▶ **Task statement**: What lines of the data include the string "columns"? Copy them all.

── Provided data ──

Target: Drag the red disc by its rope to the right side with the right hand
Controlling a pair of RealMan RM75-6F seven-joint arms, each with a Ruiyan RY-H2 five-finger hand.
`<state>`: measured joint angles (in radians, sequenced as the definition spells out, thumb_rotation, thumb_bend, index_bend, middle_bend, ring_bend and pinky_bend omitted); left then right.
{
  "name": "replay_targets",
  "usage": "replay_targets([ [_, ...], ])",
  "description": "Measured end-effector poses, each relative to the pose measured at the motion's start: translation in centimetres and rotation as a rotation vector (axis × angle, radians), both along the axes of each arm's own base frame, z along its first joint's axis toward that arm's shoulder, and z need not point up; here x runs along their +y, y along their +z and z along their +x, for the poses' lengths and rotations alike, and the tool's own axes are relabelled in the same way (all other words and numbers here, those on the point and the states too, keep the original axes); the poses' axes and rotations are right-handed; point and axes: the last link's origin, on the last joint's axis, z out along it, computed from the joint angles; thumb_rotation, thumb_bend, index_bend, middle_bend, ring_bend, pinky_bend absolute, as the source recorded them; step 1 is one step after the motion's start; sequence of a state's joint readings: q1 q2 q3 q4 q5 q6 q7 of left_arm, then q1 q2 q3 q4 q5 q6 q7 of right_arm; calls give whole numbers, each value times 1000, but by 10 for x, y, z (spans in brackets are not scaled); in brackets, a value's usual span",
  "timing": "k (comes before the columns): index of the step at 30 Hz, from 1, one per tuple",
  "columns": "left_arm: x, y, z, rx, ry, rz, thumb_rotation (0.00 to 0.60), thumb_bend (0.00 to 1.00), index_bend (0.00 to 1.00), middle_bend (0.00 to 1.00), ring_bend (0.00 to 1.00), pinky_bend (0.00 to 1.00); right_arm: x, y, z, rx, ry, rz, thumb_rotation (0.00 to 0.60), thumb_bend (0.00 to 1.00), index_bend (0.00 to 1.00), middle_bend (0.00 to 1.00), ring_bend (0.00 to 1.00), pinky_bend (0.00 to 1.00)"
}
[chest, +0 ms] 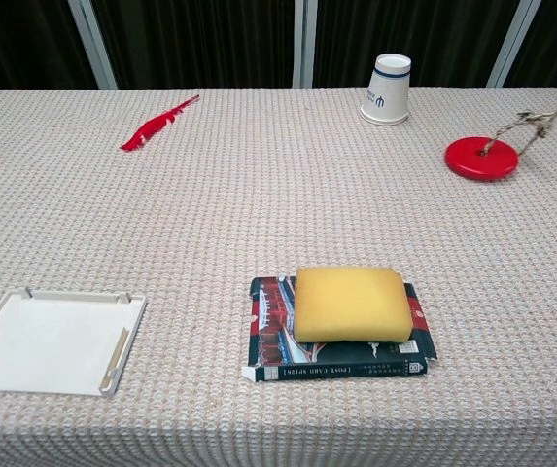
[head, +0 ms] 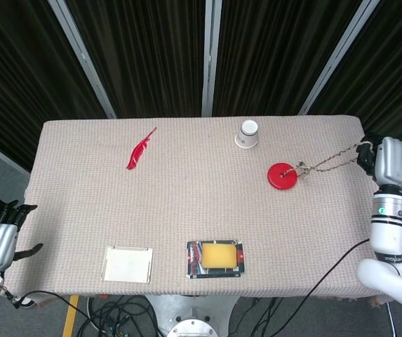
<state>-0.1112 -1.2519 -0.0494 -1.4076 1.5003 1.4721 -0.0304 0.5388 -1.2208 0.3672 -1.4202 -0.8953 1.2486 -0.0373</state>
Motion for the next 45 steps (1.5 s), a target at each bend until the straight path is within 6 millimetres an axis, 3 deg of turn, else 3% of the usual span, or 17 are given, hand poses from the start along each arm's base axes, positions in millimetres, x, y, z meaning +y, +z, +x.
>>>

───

▶ **Response box**:
  "timing": "k (comes before the columns): index of the step at 30 Hz, from 1, one per tuple",
  "columns": "left_arm: x, y, z, rx, ry, rz, thumb_rotation (0.00 to 0.60), thumb_bend (0.00 to 1.00), index_bend (0.00 to 1.00), middle_bend (0.00 to 1.00), ring_bend (0.00 to 1.00), pinky_bend (0.00 to 1.00); right_arm: x, y, z, rx, ry, rz, thumb_rotation (0.00 to 0.60), thumb_bend (0.00 to 1.00), index_bend (0.00 to 1.00), middle_bend (0.00 to 1.00), ring_bend (0.00 to 1.00), pinky_bend (0.00 to 1.00)"

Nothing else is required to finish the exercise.